Lines to return, exactly: from the line with "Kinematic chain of" to the line with "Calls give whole" in the entries below, both included.
+++
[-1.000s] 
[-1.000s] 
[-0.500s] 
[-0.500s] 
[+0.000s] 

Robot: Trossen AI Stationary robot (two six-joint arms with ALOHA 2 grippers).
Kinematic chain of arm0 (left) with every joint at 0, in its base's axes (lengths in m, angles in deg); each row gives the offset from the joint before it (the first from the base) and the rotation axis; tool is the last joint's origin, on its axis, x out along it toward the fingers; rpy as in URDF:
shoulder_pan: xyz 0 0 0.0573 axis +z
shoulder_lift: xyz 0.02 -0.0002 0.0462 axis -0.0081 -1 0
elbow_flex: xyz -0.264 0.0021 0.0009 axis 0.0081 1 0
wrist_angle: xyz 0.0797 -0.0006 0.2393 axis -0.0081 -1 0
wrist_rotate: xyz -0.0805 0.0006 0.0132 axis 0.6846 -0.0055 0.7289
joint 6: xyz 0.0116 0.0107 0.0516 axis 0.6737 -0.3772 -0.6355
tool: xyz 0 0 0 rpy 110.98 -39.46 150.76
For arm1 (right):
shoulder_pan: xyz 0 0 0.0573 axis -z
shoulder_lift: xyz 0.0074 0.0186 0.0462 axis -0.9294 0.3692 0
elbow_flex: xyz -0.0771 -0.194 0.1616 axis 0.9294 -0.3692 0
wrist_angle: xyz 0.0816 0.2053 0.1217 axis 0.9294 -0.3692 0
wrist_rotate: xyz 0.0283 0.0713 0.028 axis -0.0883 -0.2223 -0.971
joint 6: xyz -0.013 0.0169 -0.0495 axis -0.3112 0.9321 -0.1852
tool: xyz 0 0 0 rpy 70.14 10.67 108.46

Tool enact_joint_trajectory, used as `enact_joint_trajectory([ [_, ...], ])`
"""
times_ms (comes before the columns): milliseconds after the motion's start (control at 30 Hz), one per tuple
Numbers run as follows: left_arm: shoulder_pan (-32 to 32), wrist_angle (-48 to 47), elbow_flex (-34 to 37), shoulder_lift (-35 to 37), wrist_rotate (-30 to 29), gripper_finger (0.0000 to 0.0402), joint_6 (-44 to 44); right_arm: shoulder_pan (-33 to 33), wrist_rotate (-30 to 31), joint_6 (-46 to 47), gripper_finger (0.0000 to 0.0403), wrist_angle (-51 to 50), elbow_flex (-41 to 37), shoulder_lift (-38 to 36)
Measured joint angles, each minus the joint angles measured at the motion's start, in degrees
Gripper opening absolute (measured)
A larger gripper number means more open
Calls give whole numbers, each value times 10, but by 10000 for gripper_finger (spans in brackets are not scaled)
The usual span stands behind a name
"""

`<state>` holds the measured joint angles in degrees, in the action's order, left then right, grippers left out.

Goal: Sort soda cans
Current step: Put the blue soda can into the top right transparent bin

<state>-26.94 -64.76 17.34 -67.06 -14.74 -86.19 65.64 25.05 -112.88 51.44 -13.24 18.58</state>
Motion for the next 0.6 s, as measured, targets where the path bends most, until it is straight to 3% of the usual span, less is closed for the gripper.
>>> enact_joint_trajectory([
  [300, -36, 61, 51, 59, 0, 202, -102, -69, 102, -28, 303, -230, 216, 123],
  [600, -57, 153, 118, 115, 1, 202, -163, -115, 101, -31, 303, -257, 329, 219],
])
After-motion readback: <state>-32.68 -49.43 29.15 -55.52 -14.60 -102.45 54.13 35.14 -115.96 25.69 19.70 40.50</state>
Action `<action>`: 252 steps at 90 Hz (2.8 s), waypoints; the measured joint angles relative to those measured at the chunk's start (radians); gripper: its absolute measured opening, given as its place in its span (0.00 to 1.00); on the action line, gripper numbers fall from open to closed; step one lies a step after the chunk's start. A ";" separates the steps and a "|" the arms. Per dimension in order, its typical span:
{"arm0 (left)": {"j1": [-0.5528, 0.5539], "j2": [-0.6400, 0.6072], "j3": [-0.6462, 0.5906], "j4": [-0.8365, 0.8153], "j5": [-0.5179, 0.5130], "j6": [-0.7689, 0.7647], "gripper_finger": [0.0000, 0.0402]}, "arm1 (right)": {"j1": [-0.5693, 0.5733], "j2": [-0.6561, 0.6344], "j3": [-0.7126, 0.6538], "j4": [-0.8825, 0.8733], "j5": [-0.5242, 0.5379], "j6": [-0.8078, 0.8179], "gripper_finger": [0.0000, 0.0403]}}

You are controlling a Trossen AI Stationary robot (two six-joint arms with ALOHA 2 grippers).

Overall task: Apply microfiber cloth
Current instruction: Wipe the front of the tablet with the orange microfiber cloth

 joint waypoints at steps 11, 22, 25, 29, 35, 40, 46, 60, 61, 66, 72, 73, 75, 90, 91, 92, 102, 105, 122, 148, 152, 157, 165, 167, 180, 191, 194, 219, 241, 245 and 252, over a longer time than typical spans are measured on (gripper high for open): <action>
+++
Task solution:
Kinematic chain of arm0 (left) with every joint at 0, in its base's axes (lengths in m, angles in deg); each row gives the offset from the joint before it (the first from the base) and the rotation axis; tool is the last joint's origin, on its axis, x out along it toward the fingers; rpy as in URDF:
shoulder_pan: xyz 0 0 0.0573 axis +z
shoulder_lift: xyz 0.02 -0.0002 0.0462 axis -0.0081 -1 0
elbow_flex: xyz -0.264 0.0021 0.0009 axis 0.0081 1 0
wrist_angle: xyz 0.0797 -0.0006 0.2393 axis -0.0081 -1 0
wrist_rotate: xyz -0.0805 0.0006 0.0132 axis 0.6846 -0.0055 0.7289
joint 6: xyz 0.0116 0.0107 0.0516 axis 0.6737 -0.3772 -0.6355
tool: xyz 0 0 0 rpy 110.98 -39.46 150.76
For arm1 (right):
shoulder_pan: xyz 0 0 0.0573 axis -z
shoulder_lift: xyz 0.0074 0.0186 0.0462 axis -0.9294 0.3692 0
elbow_flex: xyz -0.0771 -0.194 0.1616 axis 0.9294 -0.3692 0
wrist_angle: xyz 0.0816 0.2053 0.1217 axis 0.9294 -0.3692 0
wrist_rotate: xyz 0.0283 0.0713 0.028 axis -0.0883 -0.2223 -0.971
joint 6: xyz -0.013 0.0169 -0.0495 axis -0.3112 0.9321 -0.1852
tool: xyz 0 0 0 rpy 70.14 10.67 108.46

Tool enact_joint_trajectory, used as `enact_joint_trajectory([ [_, ...], ])`
"""
times_ms (comes before the columns): milliseconds after the motion's start (control at 30 Hz), one per tuple
Numbers run as follows: left_arm: shoulder_pan (-32 to 32), wrist_angle (-48 to 47), elbow_flex (-34 to 37), shoulder_lift (-35 to 37), wrist_rotate (-30 to 29), gripper_finger (0.0000 to 0.0402), joint_6 (-44 to 44); right_arm: shoulder_pan (-33 to 33), wrist_rotate (-30 to 31), joint_6 (-46 to 47), gripper_finger (0.0000 to 0.0403), wrist_angle (-51 to 50), elbow_flex (-41 to 37), shoulder_lift (-38 to 36)
Measured joint angles, each minus the joint angles measured at the motion's start, in degrees
Gripper opening absolute (measured)
A larger gripper number means more open
Calls give whole numbers, each value times 10, but by 10000 for gripper_finger (spans in brackets are not scaled)

The output above is complete.